## WHAT IS BEING ASKED
After finding the line with "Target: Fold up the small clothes" in the data below, set down exactly each line through the one with "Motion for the", inclusive, and stop there.

## MATERIAL PROVIDED
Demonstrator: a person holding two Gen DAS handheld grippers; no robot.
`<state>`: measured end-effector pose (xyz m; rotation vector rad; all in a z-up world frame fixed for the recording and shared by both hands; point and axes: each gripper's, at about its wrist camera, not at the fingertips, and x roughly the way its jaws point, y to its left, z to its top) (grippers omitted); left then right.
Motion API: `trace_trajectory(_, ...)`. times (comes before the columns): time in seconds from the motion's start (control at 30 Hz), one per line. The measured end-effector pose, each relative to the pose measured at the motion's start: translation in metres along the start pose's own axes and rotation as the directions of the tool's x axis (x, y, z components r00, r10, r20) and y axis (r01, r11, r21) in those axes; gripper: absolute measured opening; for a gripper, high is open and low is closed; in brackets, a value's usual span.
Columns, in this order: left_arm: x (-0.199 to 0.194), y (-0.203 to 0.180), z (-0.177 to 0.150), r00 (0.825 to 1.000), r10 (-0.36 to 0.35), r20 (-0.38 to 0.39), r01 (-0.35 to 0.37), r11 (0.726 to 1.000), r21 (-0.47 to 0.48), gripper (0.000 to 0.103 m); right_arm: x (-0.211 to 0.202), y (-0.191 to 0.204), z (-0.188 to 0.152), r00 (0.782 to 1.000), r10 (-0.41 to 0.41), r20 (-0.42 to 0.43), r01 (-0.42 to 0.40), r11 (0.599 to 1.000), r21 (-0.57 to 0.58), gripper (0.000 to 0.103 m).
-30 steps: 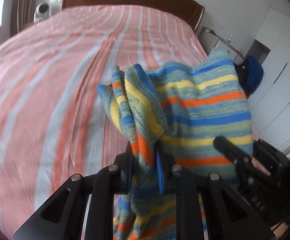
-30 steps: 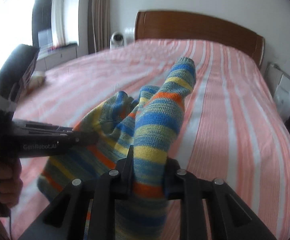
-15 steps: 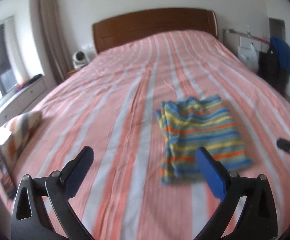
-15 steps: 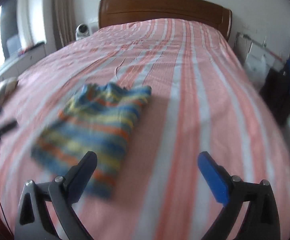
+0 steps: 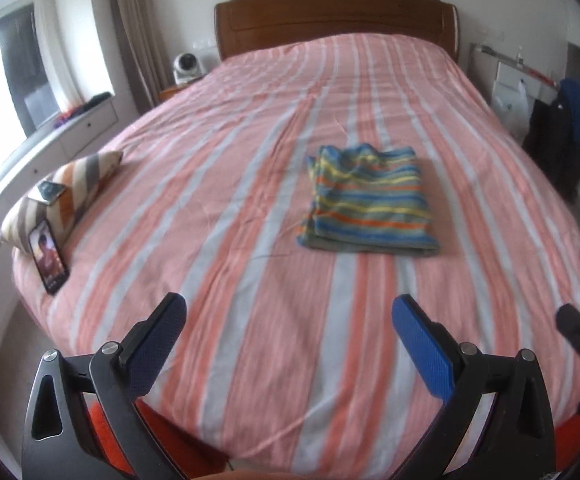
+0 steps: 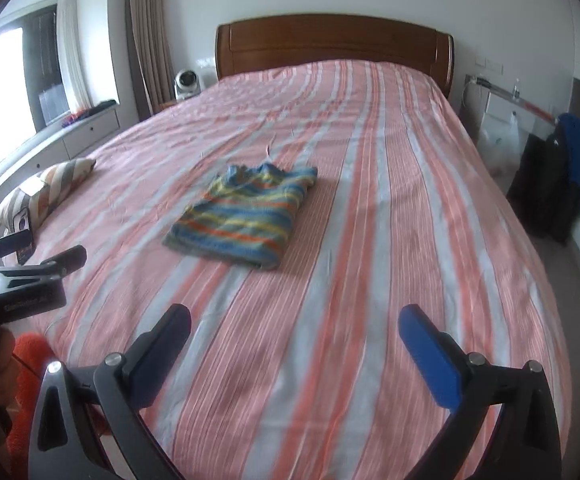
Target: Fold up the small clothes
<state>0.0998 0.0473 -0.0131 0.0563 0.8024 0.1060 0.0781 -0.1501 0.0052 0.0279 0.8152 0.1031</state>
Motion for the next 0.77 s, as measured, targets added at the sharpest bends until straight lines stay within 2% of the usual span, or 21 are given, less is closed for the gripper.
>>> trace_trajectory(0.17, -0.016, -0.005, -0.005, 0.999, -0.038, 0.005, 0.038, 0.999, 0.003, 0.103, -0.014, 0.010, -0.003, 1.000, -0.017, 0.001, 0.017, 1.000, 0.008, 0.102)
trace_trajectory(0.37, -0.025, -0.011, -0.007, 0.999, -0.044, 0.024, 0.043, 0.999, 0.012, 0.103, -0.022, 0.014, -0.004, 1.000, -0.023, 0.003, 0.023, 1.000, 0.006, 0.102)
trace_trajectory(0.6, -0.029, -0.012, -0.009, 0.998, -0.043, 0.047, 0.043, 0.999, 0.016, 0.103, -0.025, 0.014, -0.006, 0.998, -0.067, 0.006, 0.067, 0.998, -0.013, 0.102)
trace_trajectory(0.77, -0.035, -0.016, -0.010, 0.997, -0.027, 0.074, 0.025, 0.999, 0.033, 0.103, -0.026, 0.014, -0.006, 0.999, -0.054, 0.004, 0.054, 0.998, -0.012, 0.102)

## RESULT
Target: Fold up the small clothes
<state>0.0998 0.0473 -0.0131 0.0563 0.8024 0.1060 0.0781 -0.1501 0.0052 0.0279 0.8152 0.1031</state>
Motion for the next 0.77 s, as measured, targets added at the sharpest bends until straight lines stay within 2% of the usual span, or 21 are given, less is closed for the gripper.

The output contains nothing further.